YOUR TASK>
Reproduce, exactly, the lines of the material below from the line containing "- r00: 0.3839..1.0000" through the line containing "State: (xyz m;", with both end lines included and nothing else.

INPUT DATA>
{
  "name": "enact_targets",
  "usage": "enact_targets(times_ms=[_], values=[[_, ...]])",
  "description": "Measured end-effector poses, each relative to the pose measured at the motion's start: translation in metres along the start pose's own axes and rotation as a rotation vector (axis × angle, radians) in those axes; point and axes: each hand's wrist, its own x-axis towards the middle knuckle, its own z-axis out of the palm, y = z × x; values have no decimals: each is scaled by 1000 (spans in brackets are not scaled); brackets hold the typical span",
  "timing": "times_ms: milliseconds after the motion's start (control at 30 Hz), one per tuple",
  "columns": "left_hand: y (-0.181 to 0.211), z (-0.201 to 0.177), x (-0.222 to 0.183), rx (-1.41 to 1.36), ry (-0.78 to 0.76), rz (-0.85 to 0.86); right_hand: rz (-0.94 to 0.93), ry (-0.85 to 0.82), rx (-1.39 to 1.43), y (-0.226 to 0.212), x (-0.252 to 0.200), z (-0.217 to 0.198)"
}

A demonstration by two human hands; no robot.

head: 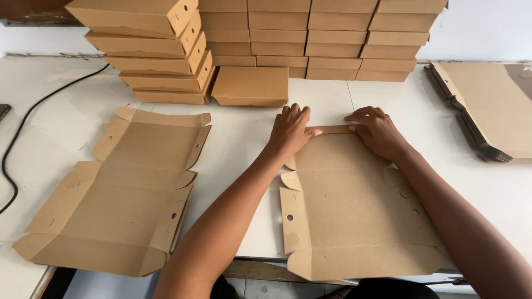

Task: Folding flat cardboard sheets into boxes by bending along scored lines and tucking tabs into slots.

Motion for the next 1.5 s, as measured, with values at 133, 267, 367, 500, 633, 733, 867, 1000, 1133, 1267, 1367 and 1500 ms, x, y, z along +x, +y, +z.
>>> enact_targets(times_ms=[133, 267, 367, 500, 633, 733, 867, 1000, 1133, 1267, 1367, 1500], values=[[-2, -8, -3, -105, -94, 59, -91, 3, 118, -13, 1, -12], [13, -26, 3, 20, 25, 121, -199, 34, 208, -15, -1, -35], [28, -46, -4, 155, 214, 190, -205, 168, 46, -39, -8, -77], [39, -72, -20, 37, 293, 402, -264, 222, 129, -53, -23, -108], [56, -97, -37, 44, 39, 446, -291, 175, 147, -60, -28, -114], [72, -107, -45, 78, -222, 314, -289, 5, 237, -72, -27, -113], [77, -99, -47, 108, -427, 189, -209, -216, 214, -66, -26, -93], [71, -75, -44, 17, -573, 113, 37, -508, 133, -68, -27, -85], [86, -81, -50, 61, -864, -29, 62, -652, 110, -68, -30, -82], [66, -42, -45, 233, -859, 86, 17, -681, 0, -64, -30, -58], [67, -43, -47, 125, -817, 43, 80, -733, -102, -70, -27, -48], [62, -32, -42, 158, -735, 27, 100, -752, -178, -81, -26, -52]])
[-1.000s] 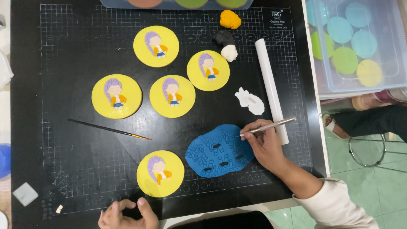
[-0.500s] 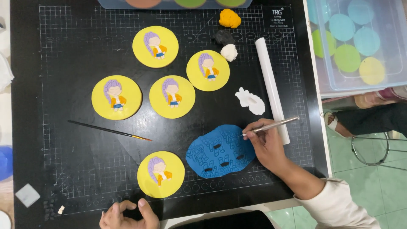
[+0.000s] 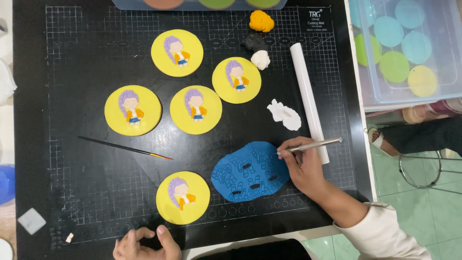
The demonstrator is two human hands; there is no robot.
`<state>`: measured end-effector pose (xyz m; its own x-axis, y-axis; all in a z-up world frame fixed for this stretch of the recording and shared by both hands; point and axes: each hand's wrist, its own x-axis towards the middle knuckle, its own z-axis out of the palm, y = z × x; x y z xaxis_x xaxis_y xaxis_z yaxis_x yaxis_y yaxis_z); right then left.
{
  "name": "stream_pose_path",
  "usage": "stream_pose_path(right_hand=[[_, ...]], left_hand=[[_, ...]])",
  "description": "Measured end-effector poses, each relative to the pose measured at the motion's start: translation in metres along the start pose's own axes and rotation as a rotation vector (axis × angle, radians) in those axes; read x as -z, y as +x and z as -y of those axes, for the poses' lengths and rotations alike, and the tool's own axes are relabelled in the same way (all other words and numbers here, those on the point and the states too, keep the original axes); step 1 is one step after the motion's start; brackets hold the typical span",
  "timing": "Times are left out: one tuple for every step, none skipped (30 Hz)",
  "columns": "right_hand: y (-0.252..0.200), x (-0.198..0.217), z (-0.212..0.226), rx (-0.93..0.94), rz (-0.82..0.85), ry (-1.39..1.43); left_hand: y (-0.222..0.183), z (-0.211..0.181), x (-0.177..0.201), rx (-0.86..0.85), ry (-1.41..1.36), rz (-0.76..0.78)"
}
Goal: Using a stylus tool to refine details on fondant character decorations and pressing into a mold.
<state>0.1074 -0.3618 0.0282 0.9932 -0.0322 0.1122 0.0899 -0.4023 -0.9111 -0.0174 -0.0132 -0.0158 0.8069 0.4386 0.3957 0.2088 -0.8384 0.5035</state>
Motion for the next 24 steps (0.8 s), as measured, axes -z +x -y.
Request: stream_pose_path(right_hand=[[0.001,0.0,0.002,-0.002,0.008,-0.031],[-0.001,0.0,-0.002,-0.003,0.006,-0.031],[-0.003,0.001,-0.006,-0.001,0.024,-0.062],[-0.005,0.001,-0.009,0.0,0.042,-0.094],[-0.009,0.0,-0.018,-0.001,0.04,-0.093],[-0.013,-0.001,-0.026,0.082,0.021,-0.062],[-0.017,-0.002,-0.035,0.165,0.003,-0.031],[-0.016,-0.001,-0.032,0.166,0.002,-0.03],[-0.015,0.0,-0.029,0.136,-0.01,-0.056],[-0.014,0.001,-0.026,0.107,-0.022,-0.081],[-0.015,0.0,-0.03,0.108,-0.022,-0.08],[-0.016,0.0,-0.033,0.141,-0.028,-0.038],[-0.018,0.0,-0.036,0.175,-0.034,0.005],[-0.016,0.0,-0.034,0.175,-0.035,0.005],[-0.015,0.0,-0.032,0.168,-0.03,-0.021],[-0.014,0.0,-0.03,0.161,-0.025,-0.046],[-0.015,-0.001,-0.032,0.161,-0.025,-0.046],[-0.016,-0.001,-0.033,0.182,-0.017,-0.016],[-0.018,-0.002,-0.035,0.203,-0.009,0.013],[-0.017,-0.002,-0.034,0.203,-0.009,0.013],[-0.016,-0.002,-0.032,0.209,-0.004,0.004],[-0.015,-0.002,-0.031,0.214,0.0,-0.004],[-0.016,-0.002,-0.032,0.214,-0.001,-0.004],[-0.016,-0.002,-0.033,0.2,0.0,-0.007]], left_hand=[[0.003,-0.007,0.003,0.121,0.066,0.052],[0.0,-0.001,0.0,0.12,0.066,0.053],[-0.003,0.004,-0.002,0.01,0.021,0.008],[-0.006,0.009,-0.004,-0.098,-0.025,-0.038],[-0.007,0.01,-0.004,-0.1,-0.025,-0.037],[-0.007,0.01,-0.004,-0.11,-0.038,-0.042],[-0.008,0.011,-0.005,-0.121,-0.051,-0.048],[-0.008,0.011,-0.005,-0.121,-0.051,-0.048],[-0.007,0.011,-0.005,-0.123,-0.046,-0.052],[-0.007,0.011,-0.006,-0.124,-0.042,-0.056],[-0.006,0.01,-0.005,-0.124,-0.041,-0.056],[-0.006,0.009,-0.004,-0.131,-0.042,-0.055],[-0.005,0.009,-0.004,-0.137,-0.042,-0.054],[-0.005,0.009,-0.004,-0.138,-0.043,-0.054],[-0.006,0.009,-0.005,-0.135,-0.045,-0.055],[-0.006,0.009,-0.005,-0.132,-0.047,-0.056],[-0.006,0.009,-0.005,-0.132,-0.047,-0.056],[-0.006,0.01,-0.004,-0.131,-0.045,-0.052],[-0.007,0.01,-0.004,-0.131,-0.043,-0.048],[-0.006,0.01,-0.004,-0.131,-0.043,-0.048],[-0.006,0.01,-0.004,-0.132,-0.037,-0.048],[-0.006,0.01,-0.004,-0.134,-0.032,-0.047],[-0.005,0.009,-0.004,-0.135,-0.032,-0.047],[-0.005,0.008,-0.004,-0.135,-0.036,-0.048]])
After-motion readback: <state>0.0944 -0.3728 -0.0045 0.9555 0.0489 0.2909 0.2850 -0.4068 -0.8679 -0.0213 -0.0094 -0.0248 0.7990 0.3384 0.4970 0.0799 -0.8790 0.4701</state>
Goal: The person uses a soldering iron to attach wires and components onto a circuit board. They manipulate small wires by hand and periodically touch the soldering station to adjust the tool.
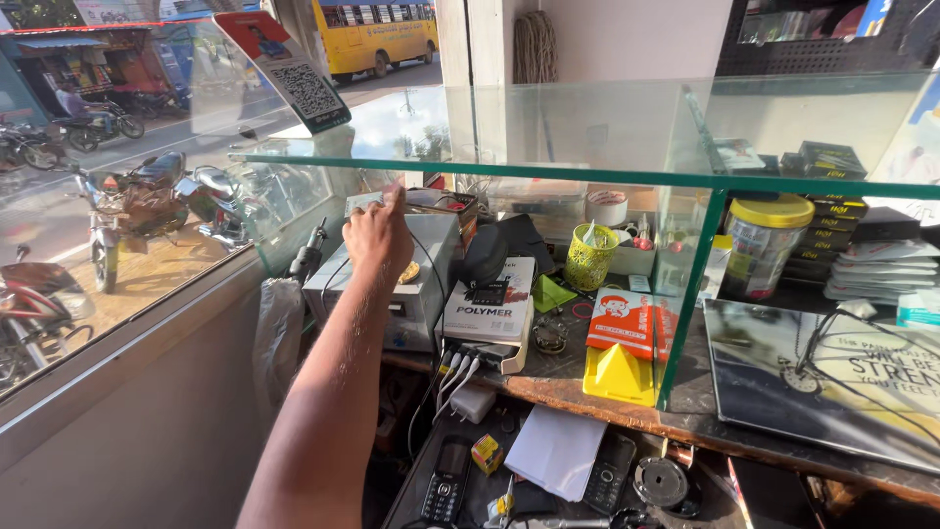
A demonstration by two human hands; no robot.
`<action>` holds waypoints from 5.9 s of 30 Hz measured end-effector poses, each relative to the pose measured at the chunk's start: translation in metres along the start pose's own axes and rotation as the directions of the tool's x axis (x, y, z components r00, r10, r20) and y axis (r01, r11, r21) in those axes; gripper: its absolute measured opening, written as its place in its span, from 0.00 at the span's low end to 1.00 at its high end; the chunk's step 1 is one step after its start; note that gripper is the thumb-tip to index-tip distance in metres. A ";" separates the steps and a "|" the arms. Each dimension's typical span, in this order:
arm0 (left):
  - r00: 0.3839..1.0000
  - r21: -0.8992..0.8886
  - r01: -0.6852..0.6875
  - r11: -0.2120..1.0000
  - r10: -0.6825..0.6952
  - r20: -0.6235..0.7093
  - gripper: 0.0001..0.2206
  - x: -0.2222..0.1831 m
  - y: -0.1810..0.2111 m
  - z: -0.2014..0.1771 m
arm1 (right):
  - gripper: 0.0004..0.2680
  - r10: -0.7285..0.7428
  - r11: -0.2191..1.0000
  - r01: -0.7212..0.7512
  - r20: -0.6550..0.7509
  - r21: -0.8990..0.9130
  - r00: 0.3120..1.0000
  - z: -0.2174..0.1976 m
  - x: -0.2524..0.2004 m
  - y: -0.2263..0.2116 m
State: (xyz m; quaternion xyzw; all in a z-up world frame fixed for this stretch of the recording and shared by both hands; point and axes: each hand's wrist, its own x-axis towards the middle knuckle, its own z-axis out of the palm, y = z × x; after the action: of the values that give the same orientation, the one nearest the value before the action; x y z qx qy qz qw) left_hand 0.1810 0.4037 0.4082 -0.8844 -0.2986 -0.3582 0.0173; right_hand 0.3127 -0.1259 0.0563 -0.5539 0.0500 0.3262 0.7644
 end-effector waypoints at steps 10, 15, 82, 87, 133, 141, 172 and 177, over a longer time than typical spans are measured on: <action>0.972 -0.316 -0.082 0.945 0.006 -0.234 0.10 0.007 -0.014 -0.009 | 0.19 0.190 0.799 -0.286 0.230 0.528 0.955 -0.014 0.026 0.029; 0.962 -0.571 -0.090 0.816 -0.078 -0.263 0.11 -0.055 -0.027 -0.067 | 0.22 0.198 0.739 -0.360 0.326 0.570 0.924 0.002 0.029 0.041; 0.731 -0.861 0.448 -0.241 0.654 0.197 0.13 -0.505 0.011 0.178 | 0.04 -0.130 -0.260 0.684 0.727 -0.682 0.675 0.085 -0.235 -0.081; 0.671 -0.976 0.162 -0.143 0.742 0.003 0.13 -0.500 0.018 0.182 | 0.03 -0.285 -0.312 0.577 0.653 -0.755 0.701 0.077 -0.246 -0.055; 0.726 -0.932 -0.027 0.361 0.648 0.230 0.07 -0.528 0.095 0.117 | 0.05 -0.556 -0.499 0.418 0.650 -0.759 0.518 0.036 -0.237 0.018; 0.731 -0.927 -0.036 0.374 0.643 0.230 0.07 -0.527 0.098 0.115 | 0.06 -0.522 -0.499 0.411 0.643 -0.763 0.560 0.031 -0.234 0.021; 0.665 -0.872 0.200 0.447 0.591 0.456 0.09 -0.462 0.125 0.060 | 0.06 -0.507 -0.483 0.447 0.657 -0.753 0.559 0.029 -0.234 0.025; 0.654 -0.857 0.208 0.471 0.585 0.480 0.09 -0.456 0.133 0.052 | 0.07 -0.523 -0.470 0.450 0.650 -0.759 0.551 0.031 -0.234 0.025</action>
State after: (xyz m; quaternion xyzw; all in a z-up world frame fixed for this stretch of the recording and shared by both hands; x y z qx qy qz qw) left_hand 0.0278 0.0723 0.1000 -0.8603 0.0546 -0.0681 -0.5023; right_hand 0.1064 -0.1979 0.1503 -0.8633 -0.4501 -0.1720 0.1502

ANSWER TO THIS EXERCISE>
  - r00: 0.3839..1.0000
  - r21: -0.8992..0.8886
  - r01: -0.6852..0.6875
  - r11: -0.2120..1.0000
  - r10: -0.6825..0.6952
  - r20: -0.6235..0.7093
  - gripper: 0.0001..0.2206
  - x: -0.2222..0.1831 m
  - y: -0.1810..0.2111 m
  - z: -0.2014..0.1771 m
arm1 (right):
  - gripper: 0.0004..0.2680
  - r10: -0.7285..0.7428
  - r11: -0.2191..1.0000
  - r01: -0.7212..0.7512
  - r20: -0.6550..0.7509
  - r21: -0.8990..0.9130
  - r00: 0.3120..1.0000
  - z: -0.2174..0.1976 m
  - x: -0.2524..0.2004 m
  - y: -0.2263..0.2116 m
State: (xyz m; quaternion xyzw; all in a z-up world frame fixed for this stretch of the recording and shared by both hands; point and axes: each hand's wrist, its own x-axis towards the middle knuckle, its own z-axis out of the palm, y = z × x; after the action: of the values that give the same orientation, the one nearest the value before the action; x y z qx qy qz qw) left_hand 0.1810 0.4037 0.4082 -0.8844 -0.2986 -0.3582 0.0173; right_hand 0.3127 -0.1259 0.0563 -0.5539 0.0500 0.3262 0.7644

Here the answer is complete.